Ask HN: What major trend in tech were you wrong about? - jppope
I just took a moment to pause today and realized how much things have changed in the past decade... and how wrong I was about some trends didn&#x27;t take off and others did (E.G. I thought we would see a major movement into biotech after theranos &#x2F; 23andMe captured so much spotlight... yes I was super wrong).<p>What tech trend were you sure about and why do you think it didn&#x27;t pan out?
======
csense
I thought everybody would be using Bitcoins instead of dollars by now.

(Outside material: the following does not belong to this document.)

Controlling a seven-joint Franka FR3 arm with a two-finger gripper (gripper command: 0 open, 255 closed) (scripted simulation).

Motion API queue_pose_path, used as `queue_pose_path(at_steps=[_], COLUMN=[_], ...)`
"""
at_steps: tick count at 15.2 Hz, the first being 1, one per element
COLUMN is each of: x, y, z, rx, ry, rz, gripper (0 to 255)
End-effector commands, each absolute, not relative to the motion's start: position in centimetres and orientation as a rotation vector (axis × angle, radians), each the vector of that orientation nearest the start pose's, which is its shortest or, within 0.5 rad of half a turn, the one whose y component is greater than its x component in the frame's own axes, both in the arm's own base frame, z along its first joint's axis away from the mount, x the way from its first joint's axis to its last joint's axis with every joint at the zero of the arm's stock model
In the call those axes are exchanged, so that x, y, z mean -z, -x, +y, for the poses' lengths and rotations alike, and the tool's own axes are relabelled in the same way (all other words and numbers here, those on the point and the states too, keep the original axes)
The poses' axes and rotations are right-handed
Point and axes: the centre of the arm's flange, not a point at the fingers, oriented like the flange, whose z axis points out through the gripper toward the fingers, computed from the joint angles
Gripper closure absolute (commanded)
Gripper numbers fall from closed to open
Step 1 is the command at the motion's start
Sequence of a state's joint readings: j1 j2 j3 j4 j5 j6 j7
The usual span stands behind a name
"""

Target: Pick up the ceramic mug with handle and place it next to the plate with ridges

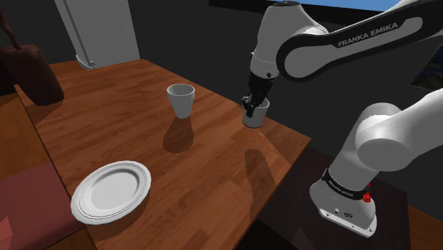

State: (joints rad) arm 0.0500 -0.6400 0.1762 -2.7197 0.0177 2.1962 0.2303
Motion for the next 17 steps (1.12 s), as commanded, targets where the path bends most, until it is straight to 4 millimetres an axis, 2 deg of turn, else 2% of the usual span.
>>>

What I missed is that (1) people don't care about whether the government can
create money whenever it wants, they care more about money with stable value
over time relative to the value of goods and wages, and (2) Ben Bernanke must
have actually known how to do his job, because the huge post-2008 QE didn't
cause massive, economy-destroying levels of inflation as I predicted it would.

I literally learned this in Economics 101 in college, but I guess I had to see
it for myself in order to believe it.

------
lukaszkups
Windows Phone - I was hoping that it's gonna stay with Android and iOS and
gain more and more power on the mobile market

Twitter competitors - I'm still hoping that one day there will be a nice
replacement that doesn't mess with my timeline entries order & no ads (e.g.
paid service) - there was couple approaches but none gain enough track.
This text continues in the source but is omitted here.